Platelet distribution width-a prognosis marker in patients with chronic heart failure.

Abstract

Background: Increased levels of platelet distribution width (PDW) can predict cardiac death and infarction recurrence in acute myocardial infarction. PDW appears to be a prognosis marker in acute heart failure (HF); however, its impact on chronic HF is still unknown. We investigated the impact of PDW on chronic HF.

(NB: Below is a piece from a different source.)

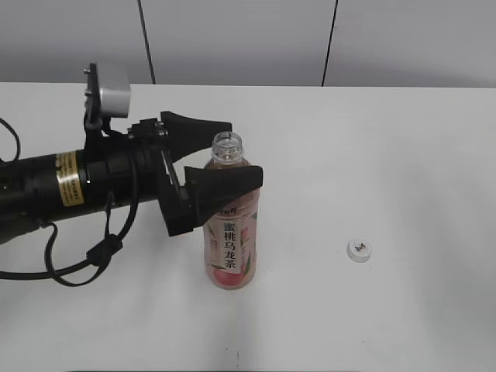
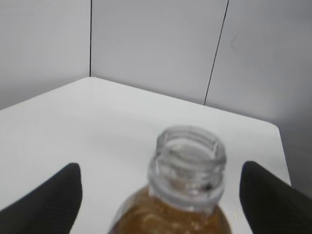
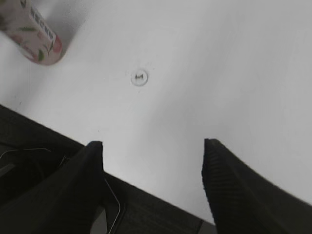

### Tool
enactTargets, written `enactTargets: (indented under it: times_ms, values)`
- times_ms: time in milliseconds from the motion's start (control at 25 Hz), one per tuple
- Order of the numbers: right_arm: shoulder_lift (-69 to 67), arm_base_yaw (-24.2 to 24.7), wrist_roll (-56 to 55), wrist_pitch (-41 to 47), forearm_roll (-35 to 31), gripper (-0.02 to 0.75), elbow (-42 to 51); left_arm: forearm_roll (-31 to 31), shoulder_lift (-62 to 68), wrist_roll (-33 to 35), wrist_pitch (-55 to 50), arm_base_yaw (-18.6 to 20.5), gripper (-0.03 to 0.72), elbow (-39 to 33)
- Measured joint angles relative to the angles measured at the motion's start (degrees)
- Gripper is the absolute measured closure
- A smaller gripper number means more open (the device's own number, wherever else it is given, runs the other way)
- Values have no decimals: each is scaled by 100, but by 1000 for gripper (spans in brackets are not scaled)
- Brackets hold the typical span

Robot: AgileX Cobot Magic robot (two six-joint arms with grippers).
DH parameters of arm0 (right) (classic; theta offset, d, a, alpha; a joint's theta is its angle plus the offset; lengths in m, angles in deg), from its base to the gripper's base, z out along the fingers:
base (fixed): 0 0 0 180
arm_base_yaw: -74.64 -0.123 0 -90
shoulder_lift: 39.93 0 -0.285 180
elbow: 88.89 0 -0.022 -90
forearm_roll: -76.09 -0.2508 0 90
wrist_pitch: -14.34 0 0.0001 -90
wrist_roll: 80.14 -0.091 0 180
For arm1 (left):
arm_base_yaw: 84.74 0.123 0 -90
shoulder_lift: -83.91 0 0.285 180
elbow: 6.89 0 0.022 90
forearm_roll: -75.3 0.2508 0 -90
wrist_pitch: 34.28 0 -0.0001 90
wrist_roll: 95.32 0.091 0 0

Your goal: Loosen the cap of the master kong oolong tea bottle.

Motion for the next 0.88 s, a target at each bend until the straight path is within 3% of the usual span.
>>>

Methods: We retrospectively analyzed outpatients with chronic HF with left ventricular systolic dysfunction (LVSD) from January 2012 to May 2018. Patients with no data on PDW levels or with preserved or recovered ejection fraction were excluded. The primary end point was all-cause mortality. Multivariable Cox regression analysis was used to evaluate the association between PDW and mortality. A multivariate model was built adjusting for age, sex, comorbidities, brain-type natriuretic peptide, New York Heart Association (NYHA) class, evidence-based therapy, and severity of LVSD.

Results: In our cohort of 766 patients, 65.7% were male, the mean age was 70 years, and 35.4% were in NYHA class I; 38.3% had diabetes mellitus, 51.4% had severe LVSD, and 3.9% had an inflammatory or autoimmune disease. The median (interquartile range) PDW was 13.5 (12.1-14.9) fL. During a median follow-up of 49 (30-79) months, 372 patients (48.6%) died. Patients with PDW ≥ 14.3 fL presented a multivariate-adjusted higher risk of all-cause death than those with lower values (hazard ratio: 1.32, 95% confidence interval [CI]: 1.05-1.64, P = .2).

Conclusions: Patients with PDW ≥14.3 fL (upper tercile for PDW) presented a multivariate-adjusted 32% (95% CI: 5-64%) higher risk of all-cause death than those with lower values. PDW can help clinicians stratify patients with chronic HF; it is a practical, inexpensive, and widely available parameter.